Rand Worldwide, one of Autodesk’s largest resellers and a provider of technology solutions in its own right, yesterday announced results for the fiscal year ended June 30, 2014. Total revenue was $92 million, up 11% over the prior year (y/y), led by product sales, where revenue grew 14% y/y. More details below.
The company also announced that it’s conducting a “self-tender offer” so that it can repurchase up to 27,530,816 shares of its common stock at $1.20 per share. That amounts to $33 million, which the company plans to cover from cash on hand ($9.5 million) and a term loan of $25 million.
Rand says that the offer represents just over 50% of the outstanding shares (just under on a fully diluted basis — you can read the details here). The company is taking this path to “maximiz[e] shareholder value and providing its shareholders an opportunity for liquidity in its common stock, which is not heavily traded. The Company’s majority stockholder, RWWI Holdings LLC, sold 9,000,000 of its shares of Company common stock to another existing stockholder on September 26, 2014 at a price of $1.20 per share and has indicated that it plans to tender its remaining shares in the tender offer, subject to proration if applicable”.
A bit of history.
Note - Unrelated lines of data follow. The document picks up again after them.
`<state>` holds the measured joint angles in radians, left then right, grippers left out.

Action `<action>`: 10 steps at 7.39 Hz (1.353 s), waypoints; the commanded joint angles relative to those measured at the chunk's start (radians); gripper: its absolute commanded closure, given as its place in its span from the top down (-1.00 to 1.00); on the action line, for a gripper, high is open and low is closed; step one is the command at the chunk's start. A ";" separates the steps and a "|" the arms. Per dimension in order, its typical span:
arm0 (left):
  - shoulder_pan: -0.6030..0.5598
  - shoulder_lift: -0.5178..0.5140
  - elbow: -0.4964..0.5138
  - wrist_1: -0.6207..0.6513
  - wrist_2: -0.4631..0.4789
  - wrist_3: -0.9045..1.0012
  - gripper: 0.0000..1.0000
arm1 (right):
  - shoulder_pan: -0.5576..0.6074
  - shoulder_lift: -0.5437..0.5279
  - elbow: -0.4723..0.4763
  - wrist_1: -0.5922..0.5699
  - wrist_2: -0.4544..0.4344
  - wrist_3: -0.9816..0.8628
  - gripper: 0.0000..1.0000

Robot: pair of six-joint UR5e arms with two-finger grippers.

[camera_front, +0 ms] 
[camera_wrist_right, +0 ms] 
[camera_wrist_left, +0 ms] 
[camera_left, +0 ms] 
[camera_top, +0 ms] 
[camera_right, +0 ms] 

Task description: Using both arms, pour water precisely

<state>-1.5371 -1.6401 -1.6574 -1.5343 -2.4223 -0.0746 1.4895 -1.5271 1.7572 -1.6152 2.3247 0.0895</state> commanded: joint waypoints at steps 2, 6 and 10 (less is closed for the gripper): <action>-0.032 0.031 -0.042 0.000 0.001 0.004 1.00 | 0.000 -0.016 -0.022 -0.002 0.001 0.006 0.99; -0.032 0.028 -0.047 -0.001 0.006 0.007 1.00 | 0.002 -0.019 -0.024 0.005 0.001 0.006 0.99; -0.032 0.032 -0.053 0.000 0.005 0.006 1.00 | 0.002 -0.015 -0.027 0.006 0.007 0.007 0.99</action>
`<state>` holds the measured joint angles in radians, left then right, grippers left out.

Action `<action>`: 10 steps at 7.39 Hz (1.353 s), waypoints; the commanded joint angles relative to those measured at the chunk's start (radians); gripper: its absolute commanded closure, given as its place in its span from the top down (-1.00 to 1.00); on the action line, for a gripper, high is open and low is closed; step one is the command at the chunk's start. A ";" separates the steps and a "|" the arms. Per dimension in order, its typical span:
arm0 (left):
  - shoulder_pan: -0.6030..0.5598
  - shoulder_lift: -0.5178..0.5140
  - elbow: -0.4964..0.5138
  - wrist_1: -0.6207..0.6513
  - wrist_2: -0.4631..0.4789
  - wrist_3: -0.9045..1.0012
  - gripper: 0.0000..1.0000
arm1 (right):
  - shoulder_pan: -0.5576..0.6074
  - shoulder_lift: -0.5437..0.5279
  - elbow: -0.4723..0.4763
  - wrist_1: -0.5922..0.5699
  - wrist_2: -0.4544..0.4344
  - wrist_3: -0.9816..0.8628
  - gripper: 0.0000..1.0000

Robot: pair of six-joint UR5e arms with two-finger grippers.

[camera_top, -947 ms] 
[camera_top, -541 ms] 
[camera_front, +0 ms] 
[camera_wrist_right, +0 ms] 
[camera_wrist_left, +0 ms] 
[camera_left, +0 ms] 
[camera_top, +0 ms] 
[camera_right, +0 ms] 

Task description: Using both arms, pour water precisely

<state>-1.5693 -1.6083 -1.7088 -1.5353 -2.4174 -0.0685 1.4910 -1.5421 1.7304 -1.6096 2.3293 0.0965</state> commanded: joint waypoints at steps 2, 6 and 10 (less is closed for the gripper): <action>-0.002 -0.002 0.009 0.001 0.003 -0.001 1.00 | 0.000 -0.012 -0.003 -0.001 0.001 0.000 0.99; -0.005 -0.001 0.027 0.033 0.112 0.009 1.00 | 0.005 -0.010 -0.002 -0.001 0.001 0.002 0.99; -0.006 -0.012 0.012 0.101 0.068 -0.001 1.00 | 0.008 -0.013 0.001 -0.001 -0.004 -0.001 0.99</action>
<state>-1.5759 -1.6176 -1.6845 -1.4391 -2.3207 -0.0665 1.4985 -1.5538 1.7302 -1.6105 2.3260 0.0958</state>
In 2007, Rand Worldwide, then a Canadian company, was purchased by Ampersand Ventures for CDN $43 million. In 2010, Rand was still privately-held and merged with Avatech Solutions, a publicly-traded US company. Reverse mergers, name changes, et voilà, today’s Rand is a US company that trades on the OTCBB, or Over-The-Counter Bulletin Board. It’s got the same SEC rules as other publicly traded companies but not the listing or volume requirements as the Nasdaq and New York Stock Exchange.
According to Rand’s most recent 10-K filing with the US Securities and Exchange Commission, “Rand Worldwide’s common stock is not heavily traded. Trades are affected in privately-negotiated transactions and by certain broker-dealers who make a market in the common stock through the … the OTCBB”. According to data in the 10K, the share price for the last fiscal year has had a high of $1.25 and a low of $0.91, so the $1.20 seems fair to a bit of a premium; it opened yesterday at $1.15 and closed at $1.24.
Rand says it needs to still finalize the loan but expects to start the tender offer within ten business days.
OK. Back to earnings the details. For the year ended June 30,
- Total revenue was $91.6 million, up 11%.
- By revenue category, product revenue was $47.8 million, up 14%
- Services revenue was $23.5 million, up 8%
- Commission revenue was $20.9 million, up 8%
- By division, revenue from IMAGINiT, the Autodesk value-added reseller, was $79.5 million, up 10% y/y on 14% y/y growth in product revenue — that a bit faster than Autodesk is growing, so perhaps serves as an indicator of what we can expect from Autodesk and Mensch und Maschine, the big European VAR, during their next earnings releases
- Revenue from the Enterprise Applications division, a catch-all of offerings that includes data governance solutions, facilities management solutions and Dassault Systèmes products and training as well as PTC-related training, reported revenue of $9.2 million, up 23%
- Revenue from ASCENT, the courseware division, was $2.9 million, essentially flat y/y
- Also during September Rand spun off its Secure Data subsidiary and sold the stock of the newly formed subsidiary for $500,000 in cash, resulting in a loss of around $1 million.
What does it all mean? Rand’s largest shareholder wants out, which is reasonable four years after their initial investment enabled the Rand/Avatech merger. Buying back the shares may also raise the price overall, if a scarcity mentality takes over. But that news may overshadow the fact that Rand’s business is doing well — growing in all categories and tightening focus by continuing to sell underperforming assets.